The Pod

The world's financial situation has declined rapidly. Entire countries have descended into chaos. And the only thing anyone's thinking about is when their pay check's coming through. Except the adolescent boy and his war-widowed mother living in a shabby London flat. Shade and Coral Ashton know what's coming, more than the wealth-robbed people of the upper class. They're expecting the nuclear events. The screams. The bodies. The unrecognisable ruins of your own home. Because, when it's World War Three and you've never had a penny to think about, thoughts can be both dangerous and useful.

Unfortunately, foresight isn't the perfect assistant in a world polluted to the brim. Soon, life without some disgusting mutation is scarce. Until Shade finds the fabled pod. A reinforced dome that houses a community of survivors. Is it the haven it seems to be? Or will an escape from the outside prove to have its own dangers?


3. Chapter 2

18th July 2017

He'd slept in some rather uncomfortable places but none of them included wearing a hazard suit. And it definitely hadn't accounted for the type of hazard suit that carried its own food supply. His hands fumbled for buttons, as he stared at the contraption encaging him.


Upon inspection, he found there were six internal pockets (all above the waist) and loose sleeves that seemed to make sense all of a sudden. Shade popped his arms in and out of their holes with a slight chuckle.
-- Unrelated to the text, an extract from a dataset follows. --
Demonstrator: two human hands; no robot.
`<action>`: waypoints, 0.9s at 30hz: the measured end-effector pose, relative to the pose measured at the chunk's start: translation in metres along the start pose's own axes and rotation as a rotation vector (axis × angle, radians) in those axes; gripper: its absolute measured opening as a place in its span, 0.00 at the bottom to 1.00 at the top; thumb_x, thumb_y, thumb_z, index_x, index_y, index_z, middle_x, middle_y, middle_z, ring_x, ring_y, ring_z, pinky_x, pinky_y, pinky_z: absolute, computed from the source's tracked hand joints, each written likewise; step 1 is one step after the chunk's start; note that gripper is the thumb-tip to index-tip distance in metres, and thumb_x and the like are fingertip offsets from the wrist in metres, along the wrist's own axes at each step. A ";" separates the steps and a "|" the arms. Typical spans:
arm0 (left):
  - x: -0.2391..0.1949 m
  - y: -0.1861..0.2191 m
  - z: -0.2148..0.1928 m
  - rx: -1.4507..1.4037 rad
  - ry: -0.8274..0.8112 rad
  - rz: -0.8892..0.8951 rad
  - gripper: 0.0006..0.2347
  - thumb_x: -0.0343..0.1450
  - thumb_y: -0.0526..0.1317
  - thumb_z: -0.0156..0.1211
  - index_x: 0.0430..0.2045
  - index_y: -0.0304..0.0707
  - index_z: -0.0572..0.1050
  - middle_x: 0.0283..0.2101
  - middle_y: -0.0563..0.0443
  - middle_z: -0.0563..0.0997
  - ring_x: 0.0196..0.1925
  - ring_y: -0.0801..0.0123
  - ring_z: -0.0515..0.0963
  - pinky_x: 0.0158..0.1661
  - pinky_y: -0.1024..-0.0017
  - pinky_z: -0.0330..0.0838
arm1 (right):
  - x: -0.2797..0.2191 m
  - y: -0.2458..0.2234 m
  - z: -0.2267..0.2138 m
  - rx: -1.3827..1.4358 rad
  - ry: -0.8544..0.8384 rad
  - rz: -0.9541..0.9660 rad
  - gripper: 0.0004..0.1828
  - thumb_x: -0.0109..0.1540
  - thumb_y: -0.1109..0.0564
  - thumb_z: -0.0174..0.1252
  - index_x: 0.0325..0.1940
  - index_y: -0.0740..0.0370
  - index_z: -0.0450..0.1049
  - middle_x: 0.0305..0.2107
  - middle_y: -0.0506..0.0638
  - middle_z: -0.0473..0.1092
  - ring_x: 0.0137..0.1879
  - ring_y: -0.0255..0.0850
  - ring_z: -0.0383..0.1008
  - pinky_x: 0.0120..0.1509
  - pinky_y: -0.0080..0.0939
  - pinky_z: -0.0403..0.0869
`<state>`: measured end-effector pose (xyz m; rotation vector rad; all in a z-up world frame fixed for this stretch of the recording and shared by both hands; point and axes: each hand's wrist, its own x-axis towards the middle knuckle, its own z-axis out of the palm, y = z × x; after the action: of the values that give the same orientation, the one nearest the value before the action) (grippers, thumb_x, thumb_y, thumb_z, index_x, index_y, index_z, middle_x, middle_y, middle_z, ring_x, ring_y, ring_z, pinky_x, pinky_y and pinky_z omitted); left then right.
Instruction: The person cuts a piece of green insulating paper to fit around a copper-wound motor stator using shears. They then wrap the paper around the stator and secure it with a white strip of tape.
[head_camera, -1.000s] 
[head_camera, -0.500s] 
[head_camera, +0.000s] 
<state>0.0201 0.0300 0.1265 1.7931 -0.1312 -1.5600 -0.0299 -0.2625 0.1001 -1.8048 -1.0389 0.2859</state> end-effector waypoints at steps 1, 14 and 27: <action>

"Something funny?" Vic appeared in the doorway, blinking sleep from her eyes.

"Arms," he said, and held his out in front of him.

"Yeah, we have them. Genius..." She flopped down into a plastic chair.

"That's not what I meant, Vic." The young man rolled his eyes then fixed her with a 'look'. "The suit. You can move your arms around. The front's big enough. And pockets. There are pockets."

"You know, 'arms' doesn't really cover the subject. If you know what I mean..." After a moment, she yawned and launched herself back into standing position. All the time, he watched her with a raised eyebrow. "Talking of pockets..."


Perhaps her stomach had developed a direct link to her speech. Or maybe it was just impatient. But it chose that time to let out a grumble and stop the conversation.

"Top left pocket, if yours is the same as mine," he told her. "I've already eaten."


Relieved, Vic fished a morsel out and demolished it. She paused afterwards then turned to Shade and mumbled her thanks through a few stray crumbs. Meanwhile, he began to scan the rest of the suit. There were two layers to the helmet, like a computer that asked for final confirmation. The yellow material was baggy against his body and the over-sized boots were bound to it by rubber.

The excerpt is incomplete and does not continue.